Jesus Christus, der am Tag seines Begräbnisses gesalbt wurde, sei mit euch.
Im heutigen Evangelium sehen wir, wie der Apostel Judas anders spricht, als er denkt. Wir können die Menschen mit unseren wohlklingenden Worten betrügen, aber Gott nie, denn er sieht in unsere Herzen. Bemühen wir uns, unsere Worte immer so auszudrücken, wie wir denken.

Jesus ließ sich beim Gastmahl die Füße salben. Herr, erbarme dich unser.
Du kanntest den Tag deines Todes und Begräbnisses, Christus, erbarme dich unser.
Du gingst den Weg des Todes und der Auferstehung. Herr, erbarme dich unser.

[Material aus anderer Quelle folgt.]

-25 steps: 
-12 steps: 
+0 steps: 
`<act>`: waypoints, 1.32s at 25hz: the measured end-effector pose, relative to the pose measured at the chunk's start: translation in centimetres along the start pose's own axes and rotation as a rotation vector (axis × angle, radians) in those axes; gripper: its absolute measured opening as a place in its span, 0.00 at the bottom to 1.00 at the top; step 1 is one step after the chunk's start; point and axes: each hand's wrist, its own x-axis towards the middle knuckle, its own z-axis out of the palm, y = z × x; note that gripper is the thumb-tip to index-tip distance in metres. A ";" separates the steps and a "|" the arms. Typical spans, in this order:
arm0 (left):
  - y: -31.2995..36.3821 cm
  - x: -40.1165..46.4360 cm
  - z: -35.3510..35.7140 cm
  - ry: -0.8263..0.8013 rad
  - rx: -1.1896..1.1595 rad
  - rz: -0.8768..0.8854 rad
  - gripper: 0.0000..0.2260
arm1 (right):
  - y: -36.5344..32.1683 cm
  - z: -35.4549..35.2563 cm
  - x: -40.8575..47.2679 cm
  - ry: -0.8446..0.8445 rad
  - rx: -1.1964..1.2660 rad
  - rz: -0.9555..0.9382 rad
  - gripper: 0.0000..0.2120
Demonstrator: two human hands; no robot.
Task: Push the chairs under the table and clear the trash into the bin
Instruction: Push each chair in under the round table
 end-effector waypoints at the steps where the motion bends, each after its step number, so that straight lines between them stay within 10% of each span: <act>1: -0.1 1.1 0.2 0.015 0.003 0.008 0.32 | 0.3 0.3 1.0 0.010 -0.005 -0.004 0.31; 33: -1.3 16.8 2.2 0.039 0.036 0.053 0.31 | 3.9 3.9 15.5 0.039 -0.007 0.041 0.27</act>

Jesus sagte: „Es gibt keine größere Liebe, als wenn jemand sein Leben für seine Freunde hingibt.“ (Joh 15,13) Jesus opferte sein Leben für uns, obwohl wir seine Feinde waren. Dafür sollten wir uns bei Jesus bedanken. Dazu inspiriert uns auch das Tun von Maria, der Schwester von Lazarus. Maria ist Jesus dankbar für die Auferstehung ihres Bruders Lazarus. Bei einem Anlass nahm sie ein Pfund echtes, kostbares Nardenöl, salbte Jesus die Füße und trocknete sie mit ihrem Haar. Wir wissen, dass der Preis dieses Nardenöls dem Jahreslohn eines Arbeiters entspricht. Jesus nahm diesen Dienst von Maria an und gab damit zu verstehen, dass ihm Marias Tun gefiel. Maria hatte eine tiefe Beziehung zu Jesus. Judas kritisierte das Vorgehen Marias und stimmte Jesus auch nicht zu, weil er es sich von Maria tun ließ. Warum stimmte Judas nicht zu? Weil er eine negative Beziehung zu Jesus hatte.

Jesus war bereit, sich für uns hinzugeben. In seinem Namen wagen wir, zum Vater zu beten.

Lasst uns Jesus Christus ehren, der für den Tag seines Begräbnisses gesalbt wurde. Lasst uns um seinen Frieden bitten.

Selig sind die, die den Herrn ehren und mit ihm in seine Herrlichkeit eingehen.